RECORDS section start

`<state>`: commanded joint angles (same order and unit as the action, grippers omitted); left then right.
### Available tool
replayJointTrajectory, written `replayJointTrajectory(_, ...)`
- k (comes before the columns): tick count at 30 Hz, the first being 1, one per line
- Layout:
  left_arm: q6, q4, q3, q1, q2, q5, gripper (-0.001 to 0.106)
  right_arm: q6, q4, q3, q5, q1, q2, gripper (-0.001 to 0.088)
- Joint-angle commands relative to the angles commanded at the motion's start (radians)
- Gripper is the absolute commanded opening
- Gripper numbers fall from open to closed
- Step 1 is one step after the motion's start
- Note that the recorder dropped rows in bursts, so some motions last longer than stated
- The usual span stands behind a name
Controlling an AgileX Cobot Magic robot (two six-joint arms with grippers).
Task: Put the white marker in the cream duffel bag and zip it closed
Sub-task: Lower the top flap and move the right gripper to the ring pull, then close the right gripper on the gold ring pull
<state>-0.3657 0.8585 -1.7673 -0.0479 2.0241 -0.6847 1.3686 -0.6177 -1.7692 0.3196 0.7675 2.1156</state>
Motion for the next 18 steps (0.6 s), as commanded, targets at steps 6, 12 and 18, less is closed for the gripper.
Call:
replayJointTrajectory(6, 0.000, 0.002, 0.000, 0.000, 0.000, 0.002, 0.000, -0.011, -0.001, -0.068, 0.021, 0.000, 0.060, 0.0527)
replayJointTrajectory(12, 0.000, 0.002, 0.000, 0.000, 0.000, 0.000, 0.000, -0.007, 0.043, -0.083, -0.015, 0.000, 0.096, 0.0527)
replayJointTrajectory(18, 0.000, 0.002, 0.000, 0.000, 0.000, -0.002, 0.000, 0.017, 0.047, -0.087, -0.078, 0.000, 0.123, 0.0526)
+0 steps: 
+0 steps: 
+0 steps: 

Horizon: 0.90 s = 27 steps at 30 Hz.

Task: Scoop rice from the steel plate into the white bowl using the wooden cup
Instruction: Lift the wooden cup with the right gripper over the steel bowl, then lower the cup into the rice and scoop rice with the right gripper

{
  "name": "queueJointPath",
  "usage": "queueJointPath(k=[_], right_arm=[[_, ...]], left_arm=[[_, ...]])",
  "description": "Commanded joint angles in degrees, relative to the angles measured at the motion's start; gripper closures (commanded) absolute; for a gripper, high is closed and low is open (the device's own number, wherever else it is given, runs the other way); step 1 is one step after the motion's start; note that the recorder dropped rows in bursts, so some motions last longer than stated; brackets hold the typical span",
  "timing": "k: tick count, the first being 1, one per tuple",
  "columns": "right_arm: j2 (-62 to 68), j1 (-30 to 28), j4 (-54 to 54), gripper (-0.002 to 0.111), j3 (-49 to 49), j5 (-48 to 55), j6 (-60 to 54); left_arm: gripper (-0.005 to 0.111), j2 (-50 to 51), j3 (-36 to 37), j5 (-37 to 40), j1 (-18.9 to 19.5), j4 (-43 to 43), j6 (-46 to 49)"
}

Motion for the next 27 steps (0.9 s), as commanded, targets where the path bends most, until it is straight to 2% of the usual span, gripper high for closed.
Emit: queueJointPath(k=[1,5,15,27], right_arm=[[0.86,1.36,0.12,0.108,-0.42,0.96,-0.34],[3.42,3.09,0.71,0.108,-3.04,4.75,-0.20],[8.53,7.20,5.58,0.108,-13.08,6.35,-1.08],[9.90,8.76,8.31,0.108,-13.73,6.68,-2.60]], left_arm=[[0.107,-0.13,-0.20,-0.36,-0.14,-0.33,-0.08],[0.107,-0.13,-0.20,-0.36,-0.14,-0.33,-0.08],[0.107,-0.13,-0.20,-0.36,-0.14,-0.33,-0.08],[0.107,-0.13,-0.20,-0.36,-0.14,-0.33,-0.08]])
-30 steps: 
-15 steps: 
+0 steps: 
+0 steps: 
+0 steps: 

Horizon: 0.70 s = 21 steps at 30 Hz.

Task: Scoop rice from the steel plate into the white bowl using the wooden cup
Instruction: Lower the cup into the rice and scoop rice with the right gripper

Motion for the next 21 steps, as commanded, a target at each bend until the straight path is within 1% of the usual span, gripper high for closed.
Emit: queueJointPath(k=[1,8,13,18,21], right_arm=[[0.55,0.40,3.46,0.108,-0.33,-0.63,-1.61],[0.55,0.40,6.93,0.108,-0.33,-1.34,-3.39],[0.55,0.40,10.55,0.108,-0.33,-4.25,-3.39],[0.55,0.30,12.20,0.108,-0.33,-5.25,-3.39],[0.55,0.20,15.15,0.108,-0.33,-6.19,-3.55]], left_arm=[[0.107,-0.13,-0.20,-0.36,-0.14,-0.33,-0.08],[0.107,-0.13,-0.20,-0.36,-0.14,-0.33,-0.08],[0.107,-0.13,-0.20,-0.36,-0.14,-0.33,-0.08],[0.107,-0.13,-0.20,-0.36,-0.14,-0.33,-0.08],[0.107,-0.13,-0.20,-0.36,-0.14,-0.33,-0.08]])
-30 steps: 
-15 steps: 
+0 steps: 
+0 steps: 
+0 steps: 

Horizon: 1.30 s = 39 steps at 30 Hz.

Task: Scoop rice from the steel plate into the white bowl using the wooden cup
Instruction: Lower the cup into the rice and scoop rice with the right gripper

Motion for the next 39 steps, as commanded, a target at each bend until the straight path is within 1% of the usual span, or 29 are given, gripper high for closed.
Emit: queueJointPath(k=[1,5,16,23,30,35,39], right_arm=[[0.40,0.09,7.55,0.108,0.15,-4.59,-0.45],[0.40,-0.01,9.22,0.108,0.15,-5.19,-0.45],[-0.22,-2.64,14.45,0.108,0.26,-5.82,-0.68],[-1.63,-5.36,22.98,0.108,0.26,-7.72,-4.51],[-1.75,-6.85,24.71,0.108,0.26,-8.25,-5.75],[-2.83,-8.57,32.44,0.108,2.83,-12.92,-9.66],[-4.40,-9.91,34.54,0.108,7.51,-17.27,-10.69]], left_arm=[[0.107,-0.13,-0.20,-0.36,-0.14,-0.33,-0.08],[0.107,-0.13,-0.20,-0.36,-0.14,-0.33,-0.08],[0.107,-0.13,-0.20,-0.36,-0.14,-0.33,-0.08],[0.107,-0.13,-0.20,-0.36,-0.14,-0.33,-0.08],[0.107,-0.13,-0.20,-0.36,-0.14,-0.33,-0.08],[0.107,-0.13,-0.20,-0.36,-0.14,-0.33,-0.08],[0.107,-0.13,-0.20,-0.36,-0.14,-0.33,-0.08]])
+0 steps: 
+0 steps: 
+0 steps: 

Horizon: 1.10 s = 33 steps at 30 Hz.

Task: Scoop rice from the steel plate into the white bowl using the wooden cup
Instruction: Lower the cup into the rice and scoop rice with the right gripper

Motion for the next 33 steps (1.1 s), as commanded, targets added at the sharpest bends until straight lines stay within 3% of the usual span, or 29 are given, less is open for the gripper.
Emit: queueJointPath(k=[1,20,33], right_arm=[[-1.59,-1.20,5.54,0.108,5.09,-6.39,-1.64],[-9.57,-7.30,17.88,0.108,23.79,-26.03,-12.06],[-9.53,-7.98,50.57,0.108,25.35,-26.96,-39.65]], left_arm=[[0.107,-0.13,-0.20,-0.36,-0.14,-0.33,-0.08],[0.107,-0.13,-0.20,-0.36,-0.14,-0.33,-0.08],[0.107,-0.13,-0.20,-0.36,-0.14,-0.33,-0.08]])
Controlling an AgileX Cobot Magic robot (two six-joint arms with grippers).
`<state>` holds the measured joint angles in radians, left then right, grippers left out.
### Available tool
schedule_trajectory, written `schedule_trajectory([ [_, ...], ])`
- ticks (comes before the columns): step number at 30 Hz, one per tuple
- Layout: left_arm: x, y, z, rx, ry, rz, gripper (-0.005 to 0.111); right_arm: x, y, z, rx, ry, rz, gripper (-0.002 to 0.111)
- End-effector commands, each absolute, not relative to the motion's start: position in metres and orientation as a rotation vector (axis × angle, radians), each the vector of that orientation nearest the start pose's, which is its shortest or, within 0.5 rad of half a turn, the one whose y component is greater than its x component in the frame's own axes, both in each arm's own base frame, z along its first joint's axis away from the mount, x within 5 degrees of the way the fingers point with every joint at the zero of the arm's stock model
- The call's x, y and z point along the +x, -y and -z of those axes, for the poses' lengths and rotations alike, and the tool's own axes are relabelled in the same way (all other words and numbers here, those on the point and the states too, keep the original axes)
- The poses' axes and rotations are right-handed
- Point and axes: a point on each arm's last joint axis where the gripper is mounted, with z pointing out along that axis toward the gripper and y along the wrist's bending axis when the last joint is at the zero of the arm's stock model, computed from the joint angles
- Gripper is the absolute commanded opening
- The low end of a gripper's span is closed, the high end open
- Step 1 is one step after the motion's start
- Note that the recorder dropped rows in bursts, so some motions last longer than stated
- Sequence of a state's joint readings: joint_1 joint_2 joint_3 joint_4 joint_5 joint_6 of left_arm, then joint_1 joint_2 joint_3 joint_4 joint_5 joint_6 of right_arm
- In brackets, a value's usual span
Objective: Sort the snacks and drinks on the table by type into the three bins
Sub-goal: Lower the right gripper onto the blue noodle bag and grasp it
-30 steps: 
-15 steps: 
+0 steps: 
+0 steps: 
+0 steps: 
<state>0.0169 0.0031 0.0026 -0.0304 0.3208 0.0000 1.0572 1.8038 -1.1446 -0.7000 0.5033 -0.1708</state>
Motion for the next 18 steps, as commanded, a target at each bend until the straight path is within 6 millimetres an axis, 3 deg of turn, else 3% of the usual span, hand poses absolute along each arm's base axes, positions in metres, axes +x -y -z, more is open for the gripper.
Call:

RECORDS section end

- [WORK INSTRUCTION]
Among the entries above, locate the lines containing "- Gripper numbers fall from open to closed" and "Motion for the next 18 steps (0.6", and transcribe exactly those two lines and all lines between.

- [SOLUTION FOR THIS EXERCISE]
- Gripper numbers fall from open to closed
- Step 1 is one step after the motion's start
- Note that the recorder dropped rows in bursts, so some motions last longer than stated
- The usual span stands behind a name
Controlling an AgileX Cobot Magic robot (two six-joint arms with grippers).
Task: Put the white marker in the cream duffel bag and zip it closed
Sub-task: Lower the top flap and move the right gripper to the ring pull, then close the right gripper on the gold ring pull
<state>-0.3657 0.8585 -1.7673 -0.0479 2.0241 -0.6847 1.3686 -0.6177 -1.7692 0.3196 0.7675 2.1156</state>
Motion for the next 18 steps (0.6 s), as commanded, targets at steps 6, 12 and 18, less is closed for the gripper.

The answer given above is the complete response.